This Tiny Comet Pulled Off a First-of-Its-Kind Spin Flip

41P Tuttle Giacobini Kresak

The story of Comet 41P/Tuttle–Giacobini–Kressak is unusual. It took almost a century to identify it, it is known to produce bright flashes, and when it passed by Earth on April Fool’s Day in 2017, astronomers realized that its spin had slowed significantly.

It is not unusual for a comet to change its speed and direction of rotation, but this was the most dramatic deceleration ever observed. Now, an astronomer has taken a closer look at Hubble Space Telescope images of 41P taken in December 2017, when it made its closest approach to the Sun. This new analysis shows that the comet’s orbit is actually completely reversed.

“We saw a change in spin,” David Jewitt, author of the study posted Feb. 6 on the preprint server arXiv, told The New York Times. “But not this big and this early.”

Small comet, big spin change

Astronomers around the world observed 41P as it passed Earth nine years ago. A team from the University of Maryland later determined that its rotation rate decreased from one rotation every 20 hours in March to one every 46 hours by May.

“The previous record for comet spindown was held by 103P/Hartley 2, which slowed its rotation by 17 to 19 hours over 90 days,” Dennis Bodewitz, an associate research scientist in the UMD astronomy department and lead author of the 2018 study, said at the time. “In contrast, 41P went down more than 10x in just 60 days, so both the extent and rate of this change are something we have never seen before.”

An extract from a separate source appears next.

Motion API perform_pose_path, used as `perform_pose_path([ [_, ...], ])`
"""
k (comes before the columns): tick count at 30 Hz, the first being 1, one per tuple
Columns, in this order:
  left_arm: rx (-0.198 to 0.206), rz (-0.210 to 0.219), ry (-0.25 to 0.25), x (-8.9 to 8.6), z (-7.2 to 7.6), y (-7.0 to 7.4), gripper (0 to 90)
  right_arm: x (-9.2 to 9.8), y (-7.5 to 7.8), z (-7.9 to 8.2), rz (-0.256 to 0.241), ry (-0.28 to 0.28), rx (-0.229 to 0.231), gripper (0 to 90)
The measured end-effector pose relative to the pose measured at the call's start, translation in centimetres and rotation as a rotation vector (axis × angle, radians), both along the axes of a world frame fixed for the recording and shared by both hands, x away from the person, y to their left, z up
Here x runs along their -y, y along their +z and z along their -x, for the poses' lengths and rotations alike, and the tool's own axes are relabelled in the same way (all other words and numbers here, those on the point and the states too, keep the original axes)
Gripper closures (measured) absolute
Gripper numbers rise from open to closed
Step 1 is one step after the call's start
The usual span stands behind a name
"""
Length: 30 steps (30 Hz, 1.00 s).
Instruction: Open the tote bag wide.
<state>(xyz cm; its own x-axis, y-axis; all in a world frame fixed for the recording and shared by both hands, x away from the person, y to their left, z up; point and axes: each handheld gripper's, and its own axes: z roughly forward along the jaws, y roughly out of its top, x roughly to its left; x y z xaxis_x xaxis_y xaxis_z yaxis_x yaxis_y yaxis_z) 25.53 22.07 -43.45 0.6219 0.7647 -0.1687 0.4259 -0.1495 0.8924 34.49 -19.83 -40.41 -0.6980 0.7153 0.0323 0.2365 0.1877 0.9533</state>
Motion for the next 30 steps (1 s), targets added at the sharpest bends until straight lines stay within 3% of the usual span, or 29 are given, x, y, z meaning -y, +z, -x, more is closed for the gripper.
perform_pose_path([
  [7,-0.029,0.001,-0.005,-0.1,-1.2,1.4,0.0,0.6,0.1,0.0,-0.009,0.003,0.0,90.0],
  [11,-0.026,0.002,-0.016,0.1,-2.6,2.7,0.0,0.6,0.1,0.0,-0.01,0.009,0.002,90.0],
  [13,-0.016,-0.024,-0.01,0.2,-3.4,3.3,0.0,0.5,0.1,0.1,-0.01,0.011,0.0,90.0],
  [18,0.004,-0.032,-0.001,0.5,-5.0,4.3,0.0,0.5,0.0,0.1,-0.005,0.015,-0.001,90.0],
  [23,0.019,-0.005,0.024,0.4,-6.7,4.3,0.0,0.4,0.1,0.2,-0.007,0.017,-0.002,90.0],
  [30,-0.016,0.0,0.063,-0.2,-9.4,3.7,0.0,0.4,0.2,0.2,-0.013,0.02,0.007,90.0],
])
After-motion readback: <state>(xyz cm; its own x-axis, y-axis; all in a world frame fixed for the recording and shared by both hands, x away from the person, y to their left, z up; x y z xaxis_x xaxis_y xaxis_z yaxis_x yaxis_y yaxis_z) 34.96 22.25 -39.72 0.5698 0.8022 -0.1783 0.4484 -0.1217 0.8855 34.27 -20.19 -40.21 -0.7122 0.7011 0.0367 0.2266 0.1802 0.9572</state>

More recently, Jewitt’s Hubble data analysis sought to measure the size of 41P’s nucleus – its solid-ice core – and study how the comet’s light curve changed after its closest approach to the Sun.

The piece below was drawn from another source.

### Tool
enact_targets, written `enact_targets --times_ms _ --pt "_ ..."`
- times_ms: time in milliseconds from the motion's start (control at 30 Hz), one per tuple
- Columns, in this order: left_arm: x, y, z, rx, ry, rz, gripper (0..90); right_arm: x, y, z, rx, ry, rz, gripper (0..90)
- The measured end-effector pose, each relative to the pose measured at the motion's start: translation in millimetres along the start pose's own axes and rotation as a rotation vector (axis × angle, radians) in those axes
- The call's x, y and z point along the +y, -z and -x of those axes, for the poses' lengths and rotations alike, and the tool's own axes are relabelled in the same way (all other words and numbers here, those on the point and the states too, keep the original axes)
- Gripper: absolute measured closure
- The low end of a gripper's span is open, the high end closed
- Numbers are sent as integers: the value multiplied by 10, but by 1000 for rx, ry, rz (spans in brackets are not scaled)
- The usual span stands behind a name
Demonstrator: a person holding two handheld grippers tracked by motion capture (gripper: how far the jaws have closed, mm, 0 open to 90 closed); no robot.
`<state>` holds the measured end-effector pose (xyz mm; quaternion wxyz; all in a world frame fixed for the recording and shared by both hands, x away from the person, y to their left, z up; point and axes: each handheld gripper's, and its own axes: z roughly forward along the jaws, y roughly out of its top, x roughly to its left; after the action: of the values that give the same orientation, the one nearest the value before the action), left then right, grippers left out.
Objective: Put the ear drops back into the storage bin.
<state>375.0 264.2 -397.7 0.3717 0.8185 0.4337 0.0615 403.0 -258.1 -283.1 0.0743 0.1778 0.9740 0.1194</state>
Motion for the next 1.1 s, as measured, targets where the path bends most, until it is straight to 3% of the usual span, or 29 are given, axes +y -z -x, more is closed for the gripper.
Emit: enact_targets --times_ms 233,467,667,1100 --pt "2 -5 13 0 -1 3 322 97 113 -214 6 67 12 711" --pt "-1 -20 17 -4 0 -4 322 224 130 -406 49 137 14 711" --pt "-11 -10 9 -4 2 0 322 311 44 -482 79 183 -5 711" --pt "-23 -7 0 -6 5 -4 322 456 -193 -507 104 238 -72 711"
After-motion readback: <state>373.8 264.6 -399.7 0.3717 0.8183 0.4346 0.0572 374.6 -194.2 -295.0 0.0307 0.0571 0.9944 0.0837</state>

Based on measurements of the comet’s brightness and non-gravitational acceleration, Jewitt determined that 41P has a small nucleus, with a radius of about 0.3 miles (0.5 kilometers). Javitt’s lightcurve analysis further revealed that the nucleus’ spin reversed between the comet’s closest approach to the Sun in April 2017 and December 2017 as a result of “outgassing torque”.

When a comet approaches the Sun, solar heat causes the unstable ices within its nucleus to sublimate, or directly change from a solid to a gaseous state. Outgassing – the release of this gas – does not occur evenly over the surface of the nucleus, and research published by Jewitt in 2021 shows that areas of increased ventilation can exert a torque strong enough to alter the comet’s spin. But 41P marks the first time this phenomenon has been observed directly.

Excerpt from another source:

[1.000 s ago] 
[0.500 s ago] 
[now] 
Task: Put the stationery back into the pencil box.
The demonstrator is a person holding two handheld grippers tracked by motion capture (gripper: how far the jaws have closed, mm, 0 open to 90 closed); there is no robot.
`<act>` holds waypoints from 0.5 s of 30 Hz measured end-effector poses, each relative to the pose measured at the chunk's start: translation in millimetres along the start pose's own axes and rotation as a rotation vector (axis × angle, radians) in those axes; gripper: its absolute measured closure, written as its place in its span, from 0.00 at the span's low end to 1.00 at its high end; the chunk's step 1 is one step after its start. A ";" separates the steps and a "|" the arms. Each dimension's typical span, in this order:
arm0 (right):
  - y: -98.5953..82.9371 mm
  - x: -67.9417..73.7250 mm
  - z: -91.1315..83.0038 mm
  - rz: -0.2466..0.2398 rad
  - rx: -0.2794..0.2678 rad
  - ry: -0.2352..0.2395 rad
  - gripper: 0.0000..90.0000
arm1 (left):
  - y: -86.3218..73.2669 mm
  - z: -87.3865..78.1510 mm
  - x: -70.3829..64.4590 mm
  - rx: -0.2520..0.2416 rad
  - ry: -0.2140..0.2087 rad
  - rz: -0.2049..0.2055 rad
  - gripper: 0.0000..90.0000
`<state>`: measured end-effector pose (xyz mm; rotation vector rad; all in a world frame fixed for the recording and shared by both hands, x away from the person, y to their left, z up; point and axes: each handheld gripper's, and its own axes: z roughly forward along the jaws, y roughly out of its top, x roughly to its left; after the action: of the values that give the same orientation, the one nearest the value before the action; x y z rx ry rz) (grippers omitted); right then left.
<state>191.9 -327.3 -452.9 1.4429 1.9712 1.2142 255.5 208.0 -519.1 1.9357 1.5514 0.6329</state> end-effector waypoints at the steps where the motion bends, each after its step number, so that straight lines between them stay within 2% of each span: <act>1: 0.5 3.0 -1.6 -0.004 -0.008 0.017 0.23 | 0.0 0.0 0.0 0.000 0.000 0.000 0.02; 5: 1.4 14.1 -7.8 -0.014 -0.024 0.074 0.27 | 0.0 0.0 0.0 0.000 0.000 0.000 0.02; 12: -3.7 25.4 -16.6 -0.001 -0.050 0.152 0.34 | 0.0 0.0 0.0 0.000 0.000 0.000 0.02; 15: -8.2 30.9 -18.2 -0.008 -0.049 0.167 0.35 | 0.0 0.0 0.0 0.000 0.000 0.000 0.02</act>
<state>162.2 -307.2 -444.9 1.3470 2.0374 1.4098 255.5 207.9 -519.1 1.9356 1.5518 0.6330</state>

Possible answer to a comic mystery

When observing the Solar System, astronomers see fewer comets of 41P size than models suggest, and Jewitt’s findings may help explain why.

Sub-kilometer comets, or comets less than 0.6 miles wide, can dramatically change their spin as gas escapes, according to a 2021 study by Jewitt. 41P demonstrated this in 2017, when its rotation reversed within a few months of its closest approach to the Sun. This strengthens Jew’s belief that comets of this size can generate jets of gas that rapidly increase their rate of rotation and tear them “to pieces with their own spin,” he told the NYT.

“The evidence is that comets don’t live that long,” he said. “There is some other process that destroys comets, and I think it’s rotation.”

Astronomers will get another chance to observe 41P in 2028 when it comes closer to the Sun again. It will be interesting to see if this comet undergoes another major transformation, offering a rare glimpse of how small comets evolve over time.